After that, he was easy again. “Someday, a long time from now, once we’ve seen to your success, when everyone knows your name, we will call on you, and you’ll do something for us.”
“Someday? I can hardly imagine tomorrow.”
“That’s all you should think about now. Just think about tomorrow. But someday I’m going to find you again. All right?”
“All right.”
When she stepped back onto Sunset she had been surprised by the daylight, as though she had fallen asleep in the afternoon and woken up to darkness with a dry mouth and hazy head. He’d glanced at her car disapprovingly, and then he had given her more money, and told her to look her best tomorrow. By the following day their conversation seemed a dream, but dreams were all she had in those days, and she had gone to William Morris the next morning, and Johnny Hyde had treated her exactly as Alexei had said he would. He had believed in her, and he had gotten her the role in Mr. Huston’s picture,
The Asphalt Jungle
, and all her other roles had come from that.
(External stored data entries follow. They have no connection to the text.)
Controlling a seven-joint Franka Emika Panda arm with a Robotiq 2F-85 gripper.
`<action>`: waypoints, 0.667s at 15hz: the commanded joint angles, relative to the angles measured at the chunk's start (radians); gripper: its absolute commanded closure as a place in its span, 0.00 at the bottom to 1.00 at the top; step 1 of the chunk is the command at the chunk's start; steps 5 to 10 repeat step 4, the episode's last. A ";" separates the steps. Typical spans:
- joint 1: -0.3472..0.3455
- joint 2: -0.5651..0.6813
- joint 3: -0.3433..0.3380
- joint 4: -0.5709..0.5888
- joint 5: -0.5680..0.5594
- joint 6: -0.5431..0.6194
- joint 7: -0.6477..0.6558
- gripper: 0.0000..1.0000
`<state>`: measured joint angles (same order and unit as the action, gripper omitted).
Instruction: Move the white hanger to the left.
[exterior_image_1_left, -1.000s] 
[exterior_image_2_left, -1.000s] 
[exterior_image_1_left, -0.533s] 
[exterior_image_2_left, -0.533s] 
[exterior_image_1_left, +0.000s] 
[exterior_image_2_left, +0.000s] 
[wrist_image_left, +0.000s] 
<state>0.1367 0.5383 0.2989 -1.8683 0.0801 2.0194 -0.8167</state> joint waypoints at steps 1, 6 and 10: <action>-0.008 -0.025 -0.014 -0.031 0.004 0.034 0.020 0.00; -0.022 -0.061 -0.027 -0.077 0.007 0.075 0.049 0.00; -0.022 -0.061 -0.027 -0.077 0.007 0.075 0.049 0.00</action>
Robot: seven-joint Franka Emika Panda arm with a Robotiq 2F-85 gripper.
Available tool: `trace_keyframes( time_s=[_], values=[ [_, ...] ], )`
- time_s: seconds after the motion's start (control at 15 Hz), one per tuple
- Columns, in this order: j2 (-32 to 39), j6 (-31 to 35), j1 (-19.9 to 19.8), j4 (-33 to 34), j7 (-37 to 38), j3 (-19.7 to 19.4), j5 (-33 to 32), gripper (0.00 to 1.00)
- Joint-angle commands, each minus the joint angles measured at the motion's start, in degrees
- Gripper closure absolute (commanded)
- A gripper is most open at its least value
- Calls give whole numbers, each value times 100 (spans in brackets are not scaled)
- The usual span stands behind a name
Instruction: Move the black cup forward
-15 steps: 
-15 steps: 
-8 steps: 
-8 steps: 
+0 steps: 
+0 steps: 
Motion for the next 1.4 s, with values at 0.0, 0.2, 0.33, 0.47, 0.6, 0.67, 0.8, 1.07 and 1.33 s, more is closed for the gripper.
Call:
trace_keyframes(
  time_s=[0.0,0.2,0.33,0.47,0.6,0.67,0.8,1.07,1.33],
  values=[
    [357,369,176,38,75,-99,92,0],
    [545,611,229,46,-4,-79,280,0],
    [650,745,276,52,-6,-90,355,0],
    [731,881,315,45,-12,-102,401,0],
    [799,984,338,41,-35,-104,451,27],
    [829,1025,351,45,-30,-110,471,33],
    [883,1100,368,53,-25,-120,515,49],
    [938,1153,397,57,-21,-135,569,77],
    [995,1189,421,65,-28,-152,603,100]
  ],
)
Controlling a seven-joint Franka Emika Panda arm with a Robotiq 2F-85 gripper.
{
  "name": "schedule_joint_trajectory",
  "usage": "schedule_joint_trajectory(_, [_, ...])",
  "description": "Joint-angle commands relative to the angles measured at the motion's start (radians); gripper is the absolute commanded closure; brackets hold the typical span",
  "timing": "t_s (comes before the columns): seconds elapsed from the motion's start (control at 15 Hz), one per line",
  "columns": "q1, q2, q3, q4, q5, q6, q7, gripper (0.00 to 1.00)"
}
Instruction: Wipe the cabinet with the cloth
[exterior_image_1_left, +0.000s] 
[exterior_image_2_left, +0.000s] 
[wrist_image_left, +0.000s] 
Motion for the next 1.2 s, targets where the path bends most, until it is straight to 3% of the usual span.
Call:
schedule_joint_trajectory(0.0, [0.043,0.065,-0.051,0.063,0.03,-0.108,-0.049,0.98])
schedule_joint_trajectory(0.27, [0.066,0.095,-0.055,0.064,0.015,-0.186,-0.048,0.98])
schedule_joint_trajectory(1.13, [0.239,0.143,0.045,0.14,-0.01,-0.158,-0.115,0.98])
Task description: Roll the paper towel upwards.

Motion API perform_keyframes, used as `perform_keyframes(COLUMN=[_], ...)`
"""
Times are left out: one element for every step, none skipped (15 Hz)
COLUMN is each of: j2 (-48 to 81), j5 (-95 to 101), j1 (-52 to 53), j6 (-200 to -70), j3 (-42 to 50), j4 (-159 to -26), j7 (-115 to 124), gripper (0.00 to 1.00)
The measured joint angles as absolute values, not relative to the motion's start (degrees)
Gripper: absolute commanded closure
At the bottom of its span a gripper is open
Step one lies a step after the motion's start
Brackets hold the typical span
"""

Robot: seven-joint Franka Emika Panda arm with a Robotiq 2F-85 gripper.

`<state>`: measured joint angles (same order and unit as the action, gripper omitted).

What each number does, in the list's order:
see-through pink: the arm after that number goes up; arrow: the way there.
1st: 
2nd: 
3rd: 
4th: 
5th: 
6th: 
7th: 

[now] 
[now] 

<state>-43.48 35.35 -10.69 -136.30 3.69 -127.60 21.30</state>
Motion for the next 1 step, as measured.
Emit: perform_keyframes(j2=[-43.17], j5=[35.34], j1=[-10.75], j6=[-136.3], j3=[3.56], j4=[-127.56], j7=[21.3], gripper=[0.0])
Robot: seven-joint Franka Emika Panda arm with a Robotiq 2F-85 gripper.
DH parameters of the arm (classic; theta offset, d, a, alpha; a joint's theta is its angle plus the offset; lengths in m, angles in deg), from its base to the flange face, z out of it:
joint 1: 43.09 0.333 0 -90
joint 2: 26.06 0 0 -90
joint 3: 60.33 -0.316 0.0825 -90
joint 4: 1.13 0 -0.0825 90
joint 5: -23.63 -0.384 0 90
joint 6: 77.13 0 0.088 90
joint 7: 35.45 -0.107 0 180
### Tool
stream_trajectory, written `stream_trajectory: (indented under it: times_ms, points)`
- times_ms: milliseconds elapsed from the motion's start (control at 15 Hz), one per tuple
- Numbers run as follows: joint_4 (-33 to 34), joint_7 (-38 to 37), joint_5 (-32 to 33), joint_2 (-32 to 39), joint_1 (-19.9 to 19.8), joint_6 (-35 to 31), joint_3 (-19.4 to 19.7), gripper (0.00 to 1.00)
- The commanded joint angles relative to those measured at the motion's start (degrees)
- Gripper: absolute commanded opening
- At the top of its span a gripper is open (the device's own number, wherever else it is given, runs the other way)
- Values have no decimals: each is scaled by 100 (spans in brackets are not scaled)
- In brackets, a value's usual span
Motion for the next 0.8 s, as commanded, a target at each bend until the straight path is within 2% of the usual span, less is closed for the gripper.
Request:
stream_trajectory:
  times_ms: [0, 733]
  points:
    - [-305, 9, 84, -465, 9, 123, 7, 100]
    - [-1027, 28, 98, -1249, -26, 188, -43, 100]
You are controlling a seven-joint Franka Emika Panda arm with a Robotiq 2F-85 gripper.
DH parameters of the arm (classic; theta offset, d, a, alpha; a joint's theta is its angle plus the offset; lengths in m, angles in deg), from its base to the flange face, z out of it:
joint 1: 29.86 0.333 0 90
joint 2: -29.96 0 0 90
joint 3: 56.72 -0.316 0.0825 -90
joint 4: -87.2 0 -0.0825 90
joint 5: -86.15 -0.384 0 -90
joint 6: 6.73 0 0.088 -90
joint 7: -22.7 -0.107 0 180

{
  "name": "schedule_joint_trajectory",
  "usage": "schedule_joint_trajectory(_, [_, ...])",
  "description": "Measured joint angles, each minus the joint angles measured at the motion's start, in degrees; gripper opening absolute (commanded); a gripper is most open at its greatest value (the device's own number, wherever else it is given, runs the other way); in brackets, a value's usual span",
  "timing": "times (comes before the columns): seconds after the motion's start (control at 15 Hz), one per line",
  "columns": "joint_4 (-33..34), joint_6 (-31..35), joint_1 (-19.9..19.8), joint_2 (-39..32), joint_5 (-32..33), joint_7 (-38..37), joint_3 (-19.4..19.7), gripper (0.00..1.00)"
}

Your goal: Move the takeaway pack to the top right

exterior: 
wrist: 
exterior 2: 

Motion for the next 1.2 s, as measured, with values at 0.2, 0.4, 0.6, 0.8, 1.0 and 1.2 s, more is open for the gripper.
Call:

She was glad when Alexei came back with their drinks, if only because it put an end to remembering, returned her to the Subway Inn. She didn’t like to think of that time, when she’d had so little and been so desperate and done so many ugly things to get by.
“Here.” He handed her a drink and slid into the booth next to her. The decade that had passed since she last saw him hadn’t done much damage. The eyes were just as crystalline, and the new lines etched into the surrounding skin gave him elegance. The way he carried himself—confident and attentive, but so carefully scrubbed of desire that one might almost miss his presence—was the same as that day at Schwab’s. His lean frame was clothed in the same tasteful, understated style. She guessed he must be around fifty now, but he didn’t look it.
“You introduced me to Johnny Hyde,” she said, as though only just realizing where they’d met before. She could feel the cracks in the leather through her silk slip.
“Yes.”
“To Johnny.” She raised her glass to his. “It just about killed me when he died. He had such a big heart—sometimes I think it got overworked, the way he cared for me, and that’s why it gave out.”
“You know it wasn’t his heart.”
She took a sip of whiskey and laughed. “I knew he wanted to screw me, if that’s what you mean. He was a man, you know.”
Alexei ignored this. “I meant that it wasn’t his heart giving out that killed him.”
“Oh.” She exhaled audibly through her nose, blowing away her previous levity, as well as his insinuation. Tonight she had no interest in other people’s shadowy insinuations. “Well, that’s all about a million years ago, isn’t it?”
“Yes, a lot has happened.” Alexei folded his forearms against the table and smiled. The light in his eyes was just for her. “Look at you! A real star, like I always knew you would be. You’ve even exceeded my expectations—you’re
an artist, my dear. Beloved by the whole world. I cried, you know, when I went to see you in
Bus Stop
.”
“Honey, I have publicity men and lawyers and husbands to tell me how wonderful I am and how I deserve it all and yada yada. They get paid pretty good for that service, too. But I’m low on funds these days. Why don’t you just tell me what it is you want?”
If he was taken aback by her directness, he didn’t show it. “You remember, that day in Schwab’s, when I told you Johnny would help you? I told you we’d call on you someday. Well, now we are.”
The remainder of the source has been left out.